日本振興銀行前会長の木村剛容疑者(48)が銀行法違反(検査忌避)容疑で警視庁に逮捕されたことで、小泉劇場の主要な配役のほとんどが表舞台から姿を消す。木村氏は、金融庁の検査期間中に自らが保有していた大量の振興銀行株を手放していたことが明らかになっているが、実は彼は5年前にも株売却を試みている。そのときの売り先と仲介者はやはり小泉劇場の出演者たちだった。
朝日新聞などの報道などによると、木村氏は金融庁検査の続いている2009年10月から10年3月までの間に3,249株以上を手放した。検査後、振興銀は赤字に陥ったため、結果的に高値で売り抜けていたようだ。
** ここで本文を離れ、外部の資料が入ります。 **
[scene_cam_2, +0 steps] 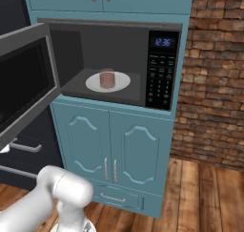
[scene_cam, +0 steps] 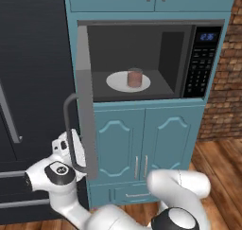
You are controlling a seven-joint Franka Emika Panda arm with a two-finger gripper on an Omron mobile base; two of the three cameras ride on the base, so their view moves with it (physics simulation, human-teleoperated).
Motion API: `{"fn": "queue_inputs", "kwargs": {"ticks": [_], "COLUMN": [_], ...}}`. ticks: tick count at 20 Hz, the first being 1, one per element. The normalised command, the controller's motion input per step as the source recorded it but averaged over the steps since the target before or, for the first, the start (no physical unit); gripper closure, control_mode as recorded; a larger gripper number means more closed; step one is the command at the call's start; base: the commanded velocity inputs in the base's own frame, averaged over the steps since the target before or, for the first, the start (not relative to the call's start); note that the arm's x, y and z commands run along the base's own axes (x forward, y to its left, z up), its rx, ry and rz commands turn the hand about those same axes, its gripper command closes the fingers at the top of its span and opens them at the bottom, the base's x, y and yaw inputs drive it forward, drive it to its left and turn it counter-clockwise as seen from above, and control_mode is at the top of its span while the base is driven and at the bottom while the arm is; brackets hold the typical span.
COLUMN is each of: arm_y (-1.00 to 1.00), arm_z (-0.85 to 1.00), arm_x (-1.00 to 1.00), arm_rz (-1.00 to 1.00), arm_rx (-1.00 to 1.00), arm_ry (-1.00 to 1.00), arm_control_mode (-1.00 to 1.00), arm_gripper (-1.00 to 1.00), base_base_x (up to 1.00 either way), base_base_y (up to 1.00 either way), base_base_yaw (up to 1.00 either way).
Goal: Place the microwavable item in the microwave. Then, close the microwave door and press the start button.
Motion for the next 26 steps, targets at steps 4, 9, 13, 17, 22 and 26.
{"fn": "queue_inputs", "kwargs": {"ticks": [4,9,13,17,22,26], "arm_y": [-1.0,-1.0,-1.0,-1.0,-1.0,-1.0], "arm_z": [0.06,0.03,0.04,0.03,0.01,0.37], "arm_x": [0.0,0.0,0.0,0.0,0.08,0.12], "arm_rz": [-0.04,-0.01,0.0,0.0,0.07,0.1], "arm_rx": [0.12,0.14,0.16,0.2,0.21,0.14], "arm_ry": [0.0,0.0,0.0,0.0,0.0,-0.09], "arm_control_mode": [-1.0,-1.0,-1.0,-1.0,-1.0,-1.0], "arm_gripper": [-1.0,-1.0,-1.0,-1.0,-1.0,-1.0], "base_base_x": [0.0,0.0,0.0,0.0,0.0,0.0], "base_base_y": [0.0,0.0,0.0,0.0,0.0,0.0], "base_base_yaw": [0.0,0.0,0.0,0.0,0.0,0.0]}}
木村氏は09年9月末時点で発行済み株式総数の6.2%にあたる1万1,000株を保有する筆頭株主だったが、この3月末時点では開示対象の10位以内から外れている。
木村氏がなぜ検査期間中に株を売却したか、その真相ははっきりしないが、実は彼は2004年の暮れから05年の年初にかけても、振興銀行株を売ろうと考えたことがあった。売却先の候補は、木村氏よりも一足先に逮捕・起訴されたライブドア元社長の堀江貴文氏だった。
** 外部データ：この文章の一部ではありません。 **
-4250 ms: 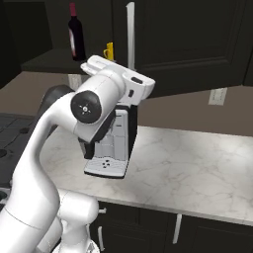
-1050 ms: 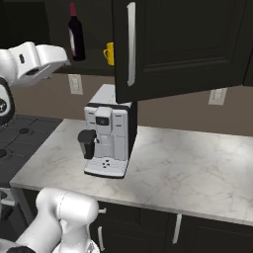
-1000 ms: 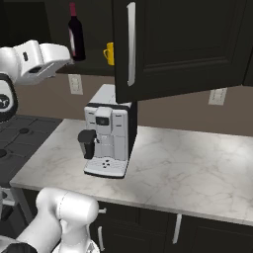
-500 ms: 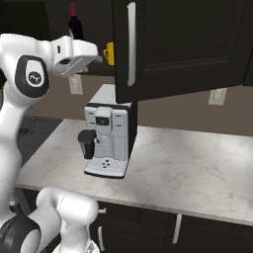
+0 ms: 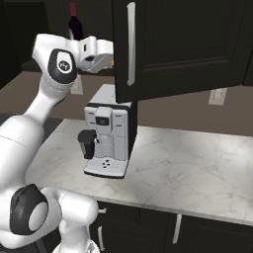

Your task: Open the cabinet directly in front. Then move the wine and the mug to the dining counter with the candle on it.

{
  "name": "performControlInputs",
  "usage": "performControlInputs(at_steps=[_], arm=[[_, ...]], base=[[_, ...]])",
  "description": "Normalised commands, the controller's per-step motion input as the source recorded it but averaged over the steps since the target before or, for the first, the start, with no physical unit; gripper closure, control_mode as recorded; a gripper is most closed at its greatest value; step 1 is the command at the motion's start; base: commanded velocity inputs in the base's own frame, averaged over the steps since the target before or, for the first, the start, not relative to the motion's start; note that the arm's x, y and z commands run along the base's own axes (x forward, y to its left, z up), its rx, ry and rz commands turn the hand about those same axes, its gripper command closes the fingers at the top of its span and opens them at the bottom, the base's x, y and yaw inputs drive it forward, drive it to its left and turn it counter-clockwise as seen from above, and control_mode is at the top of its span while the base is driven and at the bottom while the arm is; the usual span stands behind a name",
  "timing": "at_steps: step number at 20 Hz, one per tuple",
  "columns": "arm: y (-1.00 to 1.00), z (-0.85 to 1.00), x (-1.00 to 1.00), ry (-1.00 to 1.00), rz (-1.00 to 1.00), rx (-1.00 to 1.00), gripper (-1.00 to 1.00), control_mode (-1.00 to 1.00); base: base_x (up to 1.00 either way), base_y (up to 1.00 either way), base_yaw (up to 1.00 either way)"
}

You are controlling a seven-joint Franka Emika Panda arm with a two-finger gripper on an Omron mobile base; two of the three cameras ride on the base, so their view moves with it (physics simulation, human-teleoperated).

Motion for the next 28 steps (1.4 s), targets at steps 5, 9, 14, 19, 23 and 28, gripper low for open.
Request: performControlInputs(at_steps=[5,9,14,19,23,28], arm=[[-0.96,0.0,-0.04,0.05,-0.14,0.0,-1.0,-1.0],[-1.0,0.0,-0.43,0.0,-0.12,0.0,-1.0,-1.0],[-1.0,0.0,-0.57,0.0,-0.08,0.0,-1.0,-1.0],[-1.0,0.0,-0.36,-0.05,0.0,0.02,-1.0,-1.0],[-1.0,0.0,-0.08,-0.14,0.0,0.1,-1.0,-1.0],[-1.0,0.0,0.0,-0.17,0.04,0.15,-1.0,-1.0]], base=[[0.0,0.0,0.0],[0.0,0.0,0.0],[0.0,0.0,0.0],[0.0,0.0,0.0],[0.0,0.0,0.0],[0.0,0.0,0.0]])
ライブドアは当時、独立系のネット銀行イーバンクを傘下に収めようと出資したものの、イーバンクの既存経営陣と対立し、経営権を掌握できないまま終わった。しかし、金融業への参入をあきらめ切れなかったライブドアは、このあと社内に銀行設立準備室を設け、大手証券の中堅幹部だった人物をスカウトし、この問題の専従担当者に充てている。
そのころ、木村氏と親密だった村上世彰氏(当時M&Aコンサルティング代表)が、堀江氏に木村剛氏を紹介。ライブドアの関係者によると、木村氏は銀行業参入のアドバイスをするという触れ込みだったといい、彼が日本振興銀行とは別に営んでいるコンサルティング会社KFiと顧問契約を結ぶことを勧めたという。顧問料は約5,000万円だった。